Retype the whole of the data exactly.

RECORDED DATA Block Start

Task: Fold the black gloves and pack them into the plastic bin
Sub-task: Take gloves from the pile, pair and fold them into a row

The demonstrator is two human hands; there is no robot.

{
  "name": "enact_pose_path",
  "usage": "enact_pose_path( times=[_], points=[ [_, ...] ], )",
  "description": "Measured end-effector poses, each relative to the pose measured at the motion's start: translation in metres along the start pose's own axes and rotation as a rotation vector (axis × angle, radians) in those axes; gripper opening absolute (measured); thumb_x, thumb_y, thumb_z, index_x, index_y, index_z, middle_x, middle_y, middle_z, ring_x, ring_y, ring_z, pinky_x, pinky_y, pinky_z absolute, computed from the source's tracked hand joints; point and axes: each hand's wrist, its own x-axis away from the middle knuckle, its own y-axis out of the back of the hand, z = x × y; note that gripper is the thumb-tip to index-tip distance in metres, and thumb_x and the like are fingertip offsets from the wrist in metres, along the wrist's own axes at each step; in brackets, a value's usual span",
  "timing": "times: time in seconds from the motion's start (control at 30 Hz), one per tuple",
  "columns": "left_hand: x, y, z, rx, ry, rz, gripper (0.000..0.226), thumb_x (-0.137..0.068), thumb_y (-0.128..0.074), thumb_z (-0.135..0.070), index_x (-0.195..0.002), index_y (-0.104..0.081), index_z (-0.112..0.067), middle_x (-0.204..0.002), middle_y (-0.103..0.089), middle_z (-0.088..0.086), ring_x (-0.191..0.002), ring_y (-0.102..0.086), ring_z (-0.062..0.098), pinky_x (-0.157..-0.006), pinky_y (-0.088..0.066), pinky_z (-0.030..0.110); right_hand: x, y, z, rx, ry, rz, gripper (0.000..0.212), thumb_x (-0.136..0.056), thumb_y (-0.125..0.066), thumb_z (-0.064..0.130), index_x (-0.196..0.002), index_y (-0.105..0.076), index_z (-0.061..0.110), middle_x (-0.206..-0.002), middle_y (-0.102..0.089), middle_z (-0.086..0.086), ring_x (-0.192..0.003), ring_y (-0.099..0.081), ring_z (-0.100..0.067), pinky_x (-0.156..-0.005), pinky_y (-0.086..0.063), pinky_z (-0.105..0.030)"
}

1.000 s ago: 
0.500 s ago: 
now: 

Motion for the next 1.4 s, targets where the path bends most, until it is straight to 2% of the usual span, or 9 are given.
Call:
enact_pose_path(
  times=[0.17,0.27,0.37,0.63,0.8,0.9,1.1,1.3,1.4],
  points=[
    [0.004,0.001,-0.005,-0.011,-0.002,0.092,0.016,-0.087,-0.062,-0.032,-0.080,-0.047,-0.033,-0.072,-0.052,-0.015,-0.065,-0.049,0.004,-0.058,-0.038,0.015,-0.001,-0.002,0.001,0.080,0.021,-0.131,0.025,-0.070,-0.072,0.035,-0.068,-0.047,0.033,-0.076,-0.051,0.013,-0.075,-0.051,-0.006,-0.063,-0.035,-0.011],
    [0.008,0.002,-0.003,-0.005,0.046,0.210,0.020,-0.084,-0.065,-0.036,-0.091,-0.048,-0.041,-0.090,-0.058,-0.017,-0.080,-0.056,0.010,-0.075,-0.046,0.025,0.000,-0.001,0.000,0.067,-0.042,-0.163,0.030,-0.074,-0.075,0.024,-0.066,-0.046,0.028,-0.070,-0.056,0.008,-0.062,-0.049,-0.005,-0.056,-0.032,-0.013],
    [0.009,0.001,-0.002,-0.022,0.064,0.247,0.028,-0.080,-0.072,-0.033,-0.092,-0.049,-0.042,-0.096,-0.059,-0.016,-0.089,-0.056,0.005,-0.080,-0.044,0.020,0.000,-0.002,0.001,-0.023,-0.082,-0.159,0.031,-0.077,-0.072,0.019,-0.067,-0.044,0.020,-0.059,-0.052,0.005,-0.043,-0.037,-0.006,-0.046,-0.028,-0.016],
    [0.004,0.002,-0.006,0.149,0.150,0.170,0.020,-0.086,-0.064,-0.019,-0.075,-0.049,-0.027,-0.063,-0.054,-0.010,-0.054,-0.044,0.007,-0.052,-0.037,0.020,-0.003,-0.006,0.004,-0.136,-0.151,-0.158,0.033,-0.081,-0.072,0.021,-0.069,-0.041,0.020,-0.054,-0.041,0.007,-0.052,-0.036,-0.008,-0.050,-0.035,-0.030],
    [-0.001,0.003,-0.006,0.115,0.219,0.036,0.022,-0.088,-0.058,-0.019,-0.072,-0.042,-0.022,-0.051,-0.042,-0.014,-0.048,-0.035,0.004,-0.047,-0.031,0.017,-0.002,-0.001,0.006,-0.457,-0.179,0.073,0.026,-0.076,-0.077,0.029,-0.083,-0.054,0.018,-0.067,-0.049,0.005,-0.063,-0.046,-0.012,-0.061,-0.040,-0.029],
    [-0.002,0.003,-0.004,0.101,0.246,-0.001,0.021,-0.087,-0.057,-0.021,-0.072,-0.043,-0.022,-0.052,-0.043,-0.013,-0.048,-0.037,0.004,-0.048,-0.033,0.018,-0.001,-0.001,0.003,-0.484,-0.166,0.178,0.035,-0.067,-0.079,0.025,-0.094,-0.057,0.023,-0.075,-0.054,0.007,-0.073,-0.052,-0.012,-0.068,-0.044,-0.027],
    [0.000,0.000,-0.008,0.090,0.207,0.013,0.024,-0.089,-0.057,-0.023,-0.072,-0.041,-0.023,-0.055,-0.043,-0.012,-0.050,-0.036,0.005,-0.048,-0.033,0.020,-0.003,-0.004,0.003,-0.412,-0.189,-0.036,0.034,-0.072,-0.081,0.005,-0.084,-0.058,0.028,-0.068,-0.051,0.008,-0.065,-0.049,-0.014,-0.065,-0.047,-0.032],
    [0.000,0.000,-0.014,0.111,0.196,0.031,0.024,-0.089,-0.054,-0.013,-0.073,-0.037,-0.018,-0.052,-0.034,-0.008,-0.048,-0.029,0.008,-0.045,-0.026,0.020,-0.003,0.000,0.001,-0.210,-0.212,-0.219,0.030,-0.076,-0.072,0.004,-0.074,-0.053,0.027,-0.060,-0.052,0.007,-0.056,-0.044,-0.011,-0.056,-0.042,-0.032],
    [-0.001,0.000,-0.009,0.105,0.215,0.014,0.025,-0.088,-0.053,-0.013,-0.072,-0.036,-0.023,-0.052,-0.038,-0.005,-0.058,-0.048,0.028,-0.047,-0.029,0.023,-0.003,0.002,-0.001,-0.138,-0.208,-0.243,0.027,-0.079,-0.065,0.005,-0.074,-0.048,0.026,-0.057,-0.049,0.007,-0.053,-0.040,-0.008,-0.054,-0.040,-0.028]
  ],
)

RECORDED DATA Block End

SOLVED EXERCISE >>
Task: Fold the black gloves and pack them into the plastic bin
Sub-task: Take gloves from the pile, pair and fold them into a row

The demonstrator is two human hands; there is no robot.

{
  "name": "enact_pose_path",
  "usage": "enact_pose_path( times=[_], points=[ [_, ...] ], )",
  "description": "Measured end-effector poses, each relative to the pose measured at the motion's start: translation in metres along the start pose's own axes and rotation as a rotation vector (axis × angle, radians) in those axes; gripper opening absolute (measured); thumb_x, thumb_y, thumb_z, index_x, index_y, index_z, middle_x, middle_y, middle_z, ring_x, ring_y, ring_z, pinky_x, pinky_y, pinky_z absolute, computed from the source's tracked hand joints; point and axes: each hand's wrist, its own x-axis away from the middle knuckle, its own y-axis out of the back of the hand, z = x × y; note that gripper is the thumb-tip to index-tip distance in metres, and thumb_x and the like are fingertip offsets from the wrist in metres, along the wrist's own axes at each step; in brackets, a value's usual span",
  "timing": "times: time in seconds from the motion's start (control at 30 Hz), one per tuple",
  "columns": "left_hand: x, y, z, rx, ry, rz, gripper (0.000..0.226), thumb_x (-0.137..0.068), thumb_y (-0.128..0.074), thumb_z (-0.135..0.070), index_x (-0.195..0.002), index_y (-0.104..0.081), index_z (-0.112..0.067), middle_x (-0.204..0.002), middle_y (-0.103..0.089), middle_z (-0.088..0.086), ring_x (-0.191..0.002), ring_y (-0.102..0.086), ring_z (-0.062..0.098), pinky_x (-0.157..-0.006), pinky_y (-0.088..0.066), pinky_z (-0.030..0.110); right_hand: x, y, z, rx, ry, rz, gripper (0.000..0.212), thumb_x (-0.136..0.056), thumb_y (-0.125..0.066), thumb_z (-0.064..0.130), index_x (-0.196..0.002), index_y (-0.105..0.076), index_z (-0.061..0.110), middle_x (-0.206..-0.002), middle_y (-0.102..0.089), middle_z (-0.086..0.086), ring_x (-0.192..0.003), ring_y (-0.099..0.081), ring_z (-0.100..0.067), pinky_x (-0.156..-0.005), pinky_y (-0.086..0.063), pinky_z (-0.105..0.030)"
}

1.000 s ago: 
0.500 s ago: 
now: 

Motion for the next 1.4 s, targets where the path bends most, until it is straight to 2% of the usual span, or 9 are given.
Call:
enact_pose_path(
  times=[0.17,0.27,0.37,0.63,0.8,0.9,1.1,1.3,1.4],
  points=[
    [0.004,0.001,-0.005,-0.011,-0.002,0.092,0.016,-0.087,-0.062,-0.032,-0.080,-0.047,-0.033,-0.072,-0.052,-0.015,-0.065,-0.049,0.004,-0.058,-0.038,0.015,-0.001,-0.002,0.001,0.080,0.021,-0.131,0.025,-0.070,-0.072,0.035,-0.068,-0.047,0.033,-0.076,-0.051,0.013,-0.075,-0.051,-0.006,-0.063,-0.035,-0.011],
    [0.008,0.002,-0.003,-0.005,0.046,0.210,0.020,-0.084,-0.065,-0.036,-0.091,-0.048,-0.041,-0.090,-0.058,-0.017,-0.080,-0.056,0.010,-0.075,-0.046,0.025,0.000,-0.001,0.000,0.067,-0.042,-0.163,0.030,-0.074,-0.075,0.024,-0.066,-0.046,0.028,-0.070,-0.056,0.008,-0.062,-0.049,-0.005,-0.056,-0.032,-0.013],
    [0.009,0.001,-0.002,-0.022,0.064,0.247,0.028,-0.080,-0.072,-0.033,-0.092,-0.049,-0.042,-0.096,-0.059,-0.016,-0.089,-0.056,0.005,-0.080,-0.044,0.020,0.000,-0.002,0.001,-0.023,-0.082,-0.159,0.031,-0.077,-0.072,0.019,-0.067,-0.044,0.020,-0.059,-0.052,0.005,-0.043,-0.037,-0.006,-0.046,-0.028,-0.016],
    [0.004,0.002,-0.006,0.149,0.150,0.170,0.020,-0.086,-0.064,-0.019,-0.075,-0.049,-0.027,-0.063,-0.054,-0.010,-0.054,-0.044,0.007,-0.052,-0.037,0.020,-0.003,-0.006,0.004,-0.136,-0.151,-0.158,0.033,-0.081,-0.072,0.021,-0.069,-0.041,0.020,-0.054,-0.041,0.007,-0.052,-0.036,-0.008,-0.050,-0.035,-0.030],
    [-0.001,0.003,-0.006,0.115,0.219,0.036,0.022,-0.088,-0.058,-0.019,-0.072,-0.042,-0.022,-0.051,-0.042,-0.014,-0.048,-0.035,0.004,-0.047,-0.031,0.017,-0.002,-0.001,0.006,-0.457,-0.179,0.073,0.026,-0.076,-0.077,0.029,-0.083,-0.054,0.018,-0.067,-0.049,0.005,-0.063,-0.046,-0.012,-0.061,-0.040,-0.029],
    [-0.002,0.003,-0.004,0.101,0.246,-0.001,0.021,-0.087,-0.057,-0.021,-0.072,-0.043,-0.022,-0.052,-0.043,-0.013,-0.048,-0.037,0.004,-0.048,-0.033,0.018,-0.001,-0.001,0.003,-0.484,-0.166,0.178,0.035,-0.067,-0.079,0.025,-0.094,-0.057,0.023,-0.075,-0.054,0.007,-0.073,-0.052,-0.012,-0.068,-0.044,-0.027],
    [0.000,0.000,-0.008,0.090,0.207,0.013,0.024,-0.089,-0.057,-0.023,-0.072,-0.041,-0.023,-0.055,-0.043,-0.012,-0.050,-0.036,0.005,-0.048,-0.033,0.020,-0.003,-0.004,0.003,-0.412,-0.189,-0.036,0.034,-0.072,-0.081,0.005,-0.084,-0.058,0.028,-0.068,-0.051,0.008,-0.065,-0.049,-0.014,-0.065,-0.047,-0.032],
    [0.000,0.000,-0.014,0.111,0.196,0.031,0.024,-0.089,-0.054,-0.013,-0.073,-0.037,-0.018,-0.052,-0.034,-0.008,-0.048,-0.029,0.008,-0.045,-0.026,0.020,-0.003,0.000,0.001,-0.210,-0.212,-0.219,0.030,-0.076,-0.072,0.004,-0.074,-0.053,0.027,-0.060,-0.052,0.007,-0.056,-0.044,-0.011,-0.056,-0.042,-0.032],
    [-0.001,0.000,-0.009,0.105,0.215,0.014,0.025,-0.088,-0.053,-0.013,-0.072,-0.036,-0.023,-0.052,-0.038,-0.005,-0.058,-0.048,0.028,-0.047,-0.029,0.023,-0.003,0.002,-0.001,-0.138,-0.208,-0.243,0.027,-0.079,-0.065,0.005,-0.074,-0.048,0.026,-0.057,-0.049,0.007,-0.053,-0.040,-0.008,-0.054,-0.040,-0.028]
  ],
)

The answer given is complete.